What you write should be an exact copy of the material, from its first line through the line containing "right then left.".
*** Data section ***
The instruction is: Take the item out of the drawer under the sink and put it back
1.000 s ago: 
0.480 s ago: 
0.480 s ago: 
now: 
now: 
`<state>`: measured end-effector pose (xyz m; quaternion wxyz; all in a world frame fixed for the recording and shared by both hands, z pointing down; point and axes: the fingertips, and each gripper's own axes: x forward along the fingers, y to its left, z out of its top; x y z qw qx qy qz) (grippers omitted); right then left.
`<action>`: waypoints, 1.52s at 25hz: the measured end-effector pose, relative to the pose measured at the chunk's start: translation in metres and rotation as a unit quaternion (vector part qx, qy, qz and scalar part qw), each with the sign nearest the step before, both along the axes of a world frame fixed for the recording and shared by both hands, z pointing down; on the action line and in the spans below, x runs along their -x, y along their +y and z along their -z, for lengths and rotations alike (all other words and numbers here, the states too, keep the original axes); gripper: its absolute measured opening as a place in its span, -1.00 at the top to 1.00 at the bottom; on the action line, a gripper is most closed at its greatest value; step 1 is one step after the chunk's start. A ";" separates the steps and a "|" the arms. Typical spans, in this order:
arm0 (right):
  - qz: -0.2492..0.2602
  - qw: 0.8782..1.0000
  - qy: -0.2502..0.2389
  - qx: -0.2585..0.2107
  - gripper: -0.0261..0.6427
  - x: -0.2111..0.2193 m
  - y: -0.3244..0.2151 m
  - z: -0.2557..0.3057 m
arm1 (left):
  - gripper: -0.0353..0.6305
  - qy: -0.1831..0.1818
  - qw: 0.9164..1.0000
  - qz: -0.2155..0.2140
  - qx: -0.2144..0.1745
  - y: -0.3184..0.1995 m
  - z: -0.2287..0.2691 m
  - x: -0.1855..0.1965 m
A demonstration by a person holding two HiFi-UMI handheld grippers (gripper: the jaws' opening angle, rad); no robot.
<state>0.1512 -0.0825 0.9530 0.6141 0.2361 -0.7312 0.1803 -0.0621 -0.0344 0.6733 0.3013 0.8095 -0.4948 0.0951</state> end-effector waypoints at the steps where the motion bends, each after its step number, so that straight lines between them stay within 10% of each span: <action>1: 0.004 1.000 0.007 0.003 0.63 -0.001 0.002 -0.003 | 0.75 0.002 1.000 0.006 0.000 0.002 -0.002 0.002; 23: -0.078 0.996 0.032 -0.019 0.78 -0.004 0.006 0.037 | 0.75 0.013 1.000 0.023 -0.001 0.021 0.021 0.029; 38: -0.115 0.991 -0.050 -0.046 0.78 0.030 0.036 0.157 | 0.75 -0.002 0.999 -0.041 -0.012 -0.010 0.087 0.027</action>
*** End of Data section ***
-- Exercise answer --
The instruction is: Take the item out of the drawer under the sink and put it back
1.000 s ago: 
0.480 s ago: 
0.480 s ago: 
now: 
now: 
`<state>`: measured end-effector pose (xyz m; quaternion wxyz; all in a world frame fixed for the recording and shared by both hands, z pointing down; point and axes: the fingertips, and each gripper's own axes: x forward along the fingers, y to its left, z out of its top; x y z qw qx qy qz) (grippers omitted); right then left.

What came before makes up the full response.